Exercise » Output the number of lines in the material below containing "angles" and nothing more.
··· Supplied material
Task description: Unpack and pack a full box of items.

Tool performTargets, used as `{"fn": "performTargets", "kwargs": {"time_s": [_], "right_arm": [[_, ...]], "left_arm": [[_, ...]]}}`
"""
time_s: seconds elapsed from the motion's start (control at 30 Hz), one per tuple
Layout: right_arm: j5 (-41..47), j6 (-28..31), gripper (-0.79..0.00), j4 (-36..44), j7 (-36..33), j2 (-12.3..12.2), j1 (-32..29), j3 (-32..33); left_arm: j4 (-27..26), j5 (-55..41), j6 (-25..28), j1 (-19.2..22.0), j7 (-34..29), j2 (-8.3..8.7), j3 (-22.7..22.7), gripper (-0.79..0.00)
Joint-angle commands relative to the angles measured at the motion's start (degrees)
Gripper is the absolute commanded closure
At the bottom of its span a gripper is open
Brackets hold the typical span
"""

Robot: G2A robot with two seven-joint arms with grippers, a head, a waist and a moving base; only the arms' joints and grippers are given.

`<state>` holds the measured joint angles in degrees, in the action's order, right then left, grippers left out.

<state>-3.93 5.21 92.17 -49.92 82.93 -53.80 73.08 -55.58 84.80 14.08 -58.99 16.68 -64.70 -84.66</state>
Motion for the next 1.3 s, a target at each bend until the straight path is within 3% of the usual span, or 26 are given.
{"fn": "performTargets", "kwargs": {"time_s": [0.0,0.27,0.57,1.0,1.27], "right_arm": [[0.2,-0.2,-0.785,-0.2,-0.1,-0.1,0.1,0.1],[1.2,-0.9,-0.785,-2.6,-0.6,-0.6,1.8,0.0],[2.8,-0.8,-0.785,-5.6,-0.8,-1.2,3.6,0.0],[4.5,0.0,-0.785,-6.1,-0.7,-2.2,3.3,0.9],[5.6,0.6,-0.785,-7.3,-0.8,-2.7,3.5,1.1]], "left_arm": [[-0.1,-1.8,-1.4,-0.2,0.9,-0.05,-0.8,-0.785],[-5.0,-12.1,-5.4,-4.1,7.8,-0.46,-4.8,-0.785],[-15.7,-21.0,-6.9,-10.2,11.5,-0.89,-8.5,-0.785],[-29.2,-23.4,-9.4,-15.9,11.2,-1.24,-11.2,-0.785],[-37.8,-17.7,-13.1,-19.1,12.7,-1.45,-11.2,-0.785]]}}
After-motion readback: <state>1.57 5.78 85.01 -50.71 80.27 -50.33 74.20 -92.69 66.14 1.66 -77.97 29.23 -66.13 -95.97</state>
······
Answer below » 2